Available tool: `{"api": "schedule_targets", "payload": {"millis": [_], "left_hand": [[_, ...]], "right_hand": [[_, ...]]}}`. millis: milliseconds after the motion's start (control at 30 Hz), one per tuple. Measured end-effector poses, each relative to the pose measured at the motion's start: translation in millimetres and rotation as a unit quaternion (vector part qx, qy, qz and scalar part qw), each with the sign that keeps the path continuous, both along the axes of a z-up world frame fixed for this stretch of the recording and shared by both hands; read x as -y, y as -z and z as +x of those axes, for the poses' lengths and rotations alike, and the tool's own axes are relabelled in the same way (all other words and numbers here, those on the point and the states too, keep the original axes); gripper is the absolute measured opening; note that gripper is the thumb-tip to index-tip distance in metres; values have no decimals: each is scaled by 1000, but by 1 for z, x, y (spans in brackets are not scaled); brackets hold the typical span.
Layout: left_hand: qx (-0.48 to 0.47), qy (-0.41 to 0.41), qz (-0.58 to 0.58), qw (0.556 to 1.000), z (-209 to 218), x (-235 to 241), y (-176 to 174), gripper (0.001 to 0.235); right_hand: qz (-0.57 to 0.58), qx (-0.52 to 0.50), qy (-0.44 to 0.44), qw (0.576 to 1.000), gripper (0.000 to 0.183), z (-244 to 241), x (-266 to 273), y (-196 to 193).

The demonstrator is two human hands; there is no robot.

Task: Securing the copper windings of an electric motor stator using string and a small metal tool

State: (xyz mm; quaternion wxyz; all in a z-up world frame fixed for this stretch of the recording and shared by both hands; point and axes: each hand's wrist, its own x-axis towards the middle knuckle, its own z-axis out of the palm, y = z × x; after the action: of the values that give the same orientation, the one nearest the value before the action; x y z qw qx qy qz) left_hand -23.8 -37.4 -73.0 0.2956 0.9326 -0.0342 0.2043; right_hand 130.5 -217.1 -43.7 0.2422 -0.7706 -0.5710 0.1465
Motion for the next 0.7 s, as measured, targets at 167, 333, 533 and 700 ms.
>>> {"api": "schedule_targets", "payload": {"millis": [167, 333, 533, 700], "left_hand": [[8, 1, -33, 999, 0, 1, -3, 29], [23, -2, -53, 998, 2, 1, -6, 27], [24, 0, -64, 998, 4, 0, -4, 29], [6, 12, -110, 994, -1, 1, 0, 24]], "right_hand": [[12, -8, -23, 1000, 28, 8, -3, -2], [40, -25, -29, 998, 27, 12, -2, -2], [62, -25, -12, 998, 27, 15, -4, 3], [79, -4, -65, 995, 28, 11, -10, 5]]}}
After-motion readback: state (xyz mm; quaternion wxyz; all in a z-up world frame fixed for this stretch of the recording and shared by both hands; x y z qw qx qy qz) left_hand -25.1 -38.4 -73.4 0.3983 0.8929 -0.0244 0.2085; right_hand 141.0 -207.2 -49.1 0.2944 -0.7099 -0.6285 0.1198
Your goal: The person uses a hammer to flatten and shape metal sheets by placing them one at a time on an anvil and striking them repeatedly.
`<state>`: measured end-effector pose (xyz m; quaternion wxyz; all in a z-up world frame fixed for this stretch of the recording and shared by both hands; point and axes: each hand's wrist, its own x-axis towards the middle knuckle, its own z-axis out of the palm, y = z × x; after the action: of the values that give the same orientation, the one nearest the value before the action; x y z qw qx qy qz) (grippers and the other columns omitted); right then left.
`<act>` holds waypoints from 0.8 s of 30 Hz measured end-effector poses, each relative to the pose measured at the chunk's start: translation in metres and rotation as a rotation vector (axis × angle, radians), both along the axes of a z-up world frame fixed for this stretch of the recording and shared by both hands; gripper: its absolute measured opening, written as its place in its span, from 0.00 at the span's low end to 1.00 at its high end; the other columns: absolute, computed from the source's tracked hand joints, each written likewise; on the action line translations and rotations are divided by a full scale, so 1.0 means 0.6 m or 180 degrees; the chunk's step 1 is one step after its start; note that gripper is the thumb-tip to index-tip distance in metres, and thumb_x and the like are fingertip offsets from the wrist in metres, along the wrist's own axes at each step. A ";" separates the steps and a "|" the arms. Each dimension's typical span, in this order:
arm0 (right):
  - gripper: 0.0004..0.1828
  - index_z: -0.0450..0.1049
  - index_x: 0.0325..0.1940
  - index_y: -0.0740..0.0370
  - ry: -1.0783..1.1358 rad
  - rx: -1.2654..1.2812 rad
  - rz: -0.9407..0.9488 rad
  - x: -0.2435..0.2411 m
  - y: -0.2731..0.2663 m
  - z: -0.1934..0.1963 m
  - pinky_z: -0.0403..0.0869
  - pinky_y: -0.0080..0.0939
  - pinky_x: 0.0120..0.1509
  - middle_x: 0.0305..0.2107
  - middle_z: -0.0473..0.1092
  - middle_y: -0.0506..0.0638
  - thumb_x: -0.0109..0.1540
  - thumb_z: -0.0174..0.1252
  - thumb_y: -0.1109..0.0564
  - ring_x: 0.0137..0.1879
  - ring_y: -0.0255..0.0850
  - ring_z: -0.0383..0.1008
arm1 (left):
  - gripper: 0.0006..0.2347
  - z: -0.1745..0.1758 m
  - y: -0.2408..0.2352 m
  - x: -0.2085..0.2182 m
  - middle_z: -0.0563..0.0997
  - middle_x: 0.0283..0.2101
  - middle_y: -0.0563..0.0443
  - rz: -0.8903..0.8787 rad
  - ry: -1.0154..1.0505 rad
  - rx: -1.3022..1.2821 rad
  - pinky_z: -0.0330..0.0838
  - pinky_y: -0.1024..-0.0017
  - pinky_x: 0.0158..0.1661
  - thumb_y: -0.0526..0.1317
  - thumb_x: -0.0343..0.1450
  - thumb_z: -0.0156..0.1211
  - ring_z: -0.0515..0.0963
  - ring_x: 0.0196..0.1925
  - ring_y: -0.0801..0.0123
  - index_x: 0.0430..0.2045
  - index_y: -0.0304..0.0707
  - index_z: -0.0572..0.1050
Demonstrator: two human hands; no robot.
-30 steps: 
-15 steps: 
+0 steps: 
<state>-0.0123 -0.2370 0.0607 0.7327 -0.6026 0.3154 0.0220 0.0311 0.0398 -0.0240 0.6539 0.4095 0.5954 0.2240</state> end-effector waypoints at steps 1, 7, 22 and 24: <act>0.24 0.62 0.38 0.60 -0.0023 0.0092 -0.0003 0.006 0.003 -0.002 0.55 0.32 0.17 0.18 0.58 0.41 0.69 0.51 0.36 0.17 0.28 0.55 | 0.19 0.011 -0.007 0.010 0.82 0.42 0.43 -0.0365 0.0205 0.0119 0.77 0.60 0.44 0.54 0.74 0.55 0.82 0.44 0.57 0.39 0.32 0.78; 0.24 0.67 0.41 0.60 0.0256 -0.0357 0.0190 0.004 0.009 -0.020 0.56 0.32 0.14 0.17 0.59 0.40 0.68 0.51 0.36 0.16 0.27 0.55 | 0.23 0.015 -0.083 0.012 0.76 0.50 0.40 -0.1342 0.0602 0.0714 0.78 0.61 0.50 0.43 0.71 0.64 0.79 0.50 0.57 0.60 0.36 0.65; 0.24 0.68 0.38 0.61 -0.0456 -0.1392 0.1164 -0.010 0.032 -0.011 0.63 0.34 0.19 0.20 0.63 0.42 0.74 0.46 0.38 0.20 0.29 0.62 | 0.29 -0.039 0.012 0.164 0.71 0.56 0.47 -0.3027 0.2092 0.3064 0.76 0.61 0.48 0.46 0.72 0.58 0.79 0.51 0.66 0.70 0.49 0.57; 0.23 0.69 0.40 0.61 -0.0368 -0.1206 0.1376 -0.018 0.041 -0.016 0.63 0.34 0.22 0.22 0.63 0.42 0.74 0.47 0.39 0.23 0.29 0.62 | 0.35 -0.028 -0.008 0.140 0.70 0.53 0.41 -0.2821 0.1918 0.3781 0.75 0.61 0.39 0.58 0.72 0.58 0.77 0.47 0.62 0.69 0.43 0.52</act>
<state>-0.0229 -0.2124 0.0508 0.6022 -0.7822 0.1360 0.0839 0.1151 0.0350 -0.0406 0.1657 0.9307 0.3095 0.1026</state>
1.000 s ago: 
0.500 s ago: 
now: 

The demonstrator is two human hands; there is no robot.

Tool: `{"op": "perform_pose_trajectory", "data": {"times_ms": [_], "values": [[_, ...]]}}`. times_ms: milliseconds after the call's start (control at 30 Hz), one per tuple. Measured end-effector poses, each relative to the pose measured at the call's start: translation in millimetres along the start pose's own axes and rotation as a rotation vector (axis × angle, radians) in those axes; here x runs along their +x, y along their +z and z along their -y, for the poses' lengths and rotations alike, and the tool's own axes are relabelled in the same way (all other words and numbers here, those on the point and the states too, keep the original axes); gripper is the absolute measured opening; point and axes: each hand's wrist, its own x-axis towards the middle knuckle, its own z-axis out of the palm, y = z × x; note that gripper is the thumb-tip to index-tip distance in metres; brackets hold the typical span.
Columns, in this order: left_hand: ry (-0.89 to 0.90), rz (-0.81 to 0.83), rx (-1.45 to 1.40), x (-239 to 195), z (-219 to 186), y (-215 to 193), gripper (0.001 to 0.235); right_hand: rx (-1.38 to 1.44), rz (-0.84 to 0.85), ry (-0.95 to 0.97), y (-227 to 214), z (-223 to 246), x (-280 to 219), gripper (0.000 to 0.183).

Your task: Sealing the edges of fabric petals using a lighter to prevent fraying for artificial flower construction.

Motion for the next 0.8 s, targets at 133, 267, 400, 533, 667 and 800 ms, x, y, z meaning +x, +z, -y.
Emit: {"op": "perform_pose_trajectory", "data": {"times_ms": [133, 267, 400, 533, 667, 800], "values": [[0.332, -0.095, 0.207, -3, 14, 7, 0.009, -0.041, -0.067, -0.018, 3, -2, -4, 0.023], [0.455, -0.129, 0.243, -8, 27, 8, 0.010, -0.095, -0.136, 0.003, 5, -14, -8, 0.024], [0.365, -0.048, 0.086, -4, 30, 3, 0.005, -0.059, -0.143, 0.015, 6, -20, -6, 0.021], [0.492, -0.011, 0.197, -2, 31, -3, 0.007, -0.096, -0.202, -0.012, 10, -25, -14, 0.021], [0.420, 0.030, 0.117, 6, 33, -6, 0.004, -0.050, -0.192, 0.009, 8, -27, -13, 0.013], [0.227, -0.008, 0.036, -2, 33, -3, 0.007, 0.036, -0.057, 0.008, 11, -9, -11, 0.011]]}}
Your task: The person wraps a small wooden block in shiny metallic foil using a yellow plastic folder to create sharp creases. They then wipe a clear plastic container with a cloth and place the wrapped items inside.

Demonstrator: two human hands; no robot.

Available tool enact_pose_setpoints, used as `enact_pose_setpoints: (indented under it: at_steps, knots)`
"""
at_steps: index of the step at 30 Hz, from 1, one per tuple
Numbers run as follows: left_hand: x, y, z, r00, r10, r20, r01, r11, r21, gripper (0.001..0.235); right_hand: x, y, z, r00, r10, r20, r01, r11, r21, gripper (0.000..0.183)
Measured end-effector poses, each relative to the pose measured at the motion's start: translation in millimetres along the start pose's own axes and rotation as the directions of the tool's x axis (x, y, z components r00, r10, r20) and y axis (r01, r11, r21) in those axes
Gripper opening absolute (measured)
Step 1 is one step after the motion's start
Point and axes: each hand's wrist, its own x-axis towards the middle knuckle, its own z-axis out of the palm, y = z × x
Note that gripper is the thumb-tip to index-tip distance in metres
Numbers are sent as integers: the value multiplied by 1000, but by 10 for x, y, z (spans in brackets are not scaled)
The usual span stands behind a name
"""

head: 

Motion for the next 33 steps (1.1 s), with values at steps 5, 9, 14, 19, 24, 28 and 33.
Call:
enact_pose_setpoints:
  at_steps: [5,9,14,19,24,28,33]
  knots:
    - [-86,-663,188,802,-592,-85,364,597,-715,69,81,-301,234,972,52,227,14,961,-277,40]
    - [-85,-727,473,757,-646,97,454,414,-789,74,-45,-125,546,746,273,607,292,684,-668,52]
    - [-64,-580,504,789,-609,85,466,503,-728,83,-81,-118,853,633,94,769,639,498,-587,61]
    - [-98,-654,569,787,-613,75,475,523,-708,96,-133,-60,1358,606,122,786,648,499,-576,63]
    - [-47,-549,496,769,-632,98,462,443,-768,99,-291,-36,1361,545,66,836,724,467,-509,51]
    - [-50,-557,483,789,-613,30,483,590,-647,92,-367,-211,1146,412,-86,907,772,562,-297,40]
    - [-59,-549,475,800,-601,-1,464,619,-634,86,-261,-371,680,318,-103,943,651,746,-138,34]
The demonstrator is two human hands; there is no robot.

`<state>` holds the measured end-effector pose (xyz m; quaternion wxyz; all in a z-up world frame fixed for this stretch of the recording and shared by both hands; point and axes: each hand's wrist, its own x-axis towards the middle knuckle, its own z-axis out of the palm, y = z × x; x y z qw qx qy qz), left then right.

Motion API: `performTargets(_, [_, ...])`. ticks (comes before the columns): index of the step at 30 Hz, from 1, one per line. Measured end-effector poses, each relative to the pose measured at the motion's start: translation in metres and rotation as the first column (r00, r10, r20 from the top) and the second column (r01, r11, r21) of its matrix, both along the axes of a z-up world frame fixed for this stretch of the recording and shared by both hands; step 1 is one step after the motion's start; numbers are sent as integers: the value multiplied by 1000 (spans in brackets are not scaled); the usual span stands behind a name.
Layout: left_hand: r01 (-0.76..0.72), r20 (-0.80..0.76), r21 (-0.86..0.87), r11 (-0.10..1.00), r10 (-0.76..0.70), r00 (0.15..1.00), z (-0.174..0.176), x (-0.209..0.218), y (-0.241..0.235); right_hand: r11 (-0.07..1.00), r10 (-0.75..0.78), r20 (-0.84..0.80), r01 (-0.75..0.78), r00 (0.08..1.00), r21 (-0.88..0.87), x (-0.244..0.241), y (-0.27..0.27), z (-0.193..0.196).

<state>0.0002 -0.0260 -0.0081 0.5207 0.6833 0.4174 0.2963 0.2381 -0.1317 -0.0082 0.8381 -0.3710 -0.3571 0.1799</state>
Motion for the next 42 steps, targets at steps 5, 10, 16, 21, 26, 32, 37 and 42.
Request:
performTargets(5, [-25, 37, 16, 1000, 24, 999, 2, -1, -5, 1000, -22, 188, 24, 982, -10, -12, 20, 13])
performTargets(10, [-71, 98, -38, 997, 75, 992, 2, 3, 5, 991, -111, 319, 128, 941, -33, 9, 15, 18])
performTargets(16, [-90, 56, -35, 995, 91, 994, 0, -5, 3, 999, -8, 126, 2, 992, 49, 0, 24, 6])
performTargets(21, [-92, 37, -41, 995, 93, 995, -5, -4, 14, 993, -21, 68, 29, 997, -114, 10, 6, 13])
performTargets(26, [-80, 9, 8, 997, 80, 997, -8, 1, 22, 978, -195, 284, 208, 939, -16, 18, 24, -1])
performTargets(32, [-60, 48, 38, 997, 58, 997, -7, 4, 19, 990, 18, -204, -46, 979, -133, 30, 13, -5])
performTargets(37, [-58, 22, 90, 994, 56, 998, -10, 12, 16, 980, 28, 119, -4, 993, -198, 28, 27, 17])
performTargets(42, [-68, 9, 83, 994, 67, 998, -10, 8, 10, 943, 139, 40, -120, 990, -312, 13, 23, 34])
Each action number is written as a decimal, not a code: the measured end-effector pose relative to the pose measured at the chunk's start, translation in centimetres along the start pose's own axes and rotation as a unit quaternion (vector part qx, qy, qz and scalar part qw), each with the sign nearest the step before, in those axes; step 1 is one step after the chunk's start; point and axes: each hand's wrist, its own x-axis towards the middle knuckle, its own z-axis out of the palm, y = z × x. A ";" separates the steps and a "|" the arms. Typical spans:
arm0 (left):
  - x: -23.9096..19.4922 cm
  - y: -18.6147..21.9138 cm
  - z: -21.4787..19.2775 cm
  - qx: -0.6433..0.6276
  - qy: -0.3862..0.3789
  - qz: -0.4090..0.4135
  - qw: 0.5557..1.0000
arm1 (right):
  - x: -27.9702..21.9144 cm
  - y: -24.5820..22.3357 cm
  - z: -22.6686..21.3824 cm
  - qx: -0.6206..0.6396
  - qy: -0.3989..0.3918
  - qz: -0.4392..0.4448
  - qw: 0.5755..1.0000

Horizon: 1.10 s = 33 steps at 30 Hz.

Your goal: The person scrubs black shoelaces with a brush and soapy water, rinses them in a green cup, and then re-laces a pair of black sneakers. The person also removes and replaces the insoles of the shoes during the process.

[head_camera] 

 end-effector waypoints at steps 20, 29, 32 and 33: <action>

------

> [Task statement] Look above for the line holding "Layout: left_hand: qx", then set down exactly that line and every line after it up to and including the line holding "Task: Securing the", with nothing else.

> [Completed exercise]
Layout: left_hand: qx (-0.48 to 0.47), qy (-0.41 to 0.41), qz (-0.58 to 0.58), qw (0.556 to 1.000), z (-209 to 218), x (-235 to 241), y (-176 to 174), gripper (0.001 to 0.235); right_hand: qz (-0.57 to 0.58), qx (-0.52 to 0.50), qy (-0.44 to 0.44), qw (0.576 to 1.000), gripper (0.000 to 0.183), z (-244 to 241), x (-266 to 273), y (-196 to 193).

The demonstrator is two human hands; there is no robot.

Task: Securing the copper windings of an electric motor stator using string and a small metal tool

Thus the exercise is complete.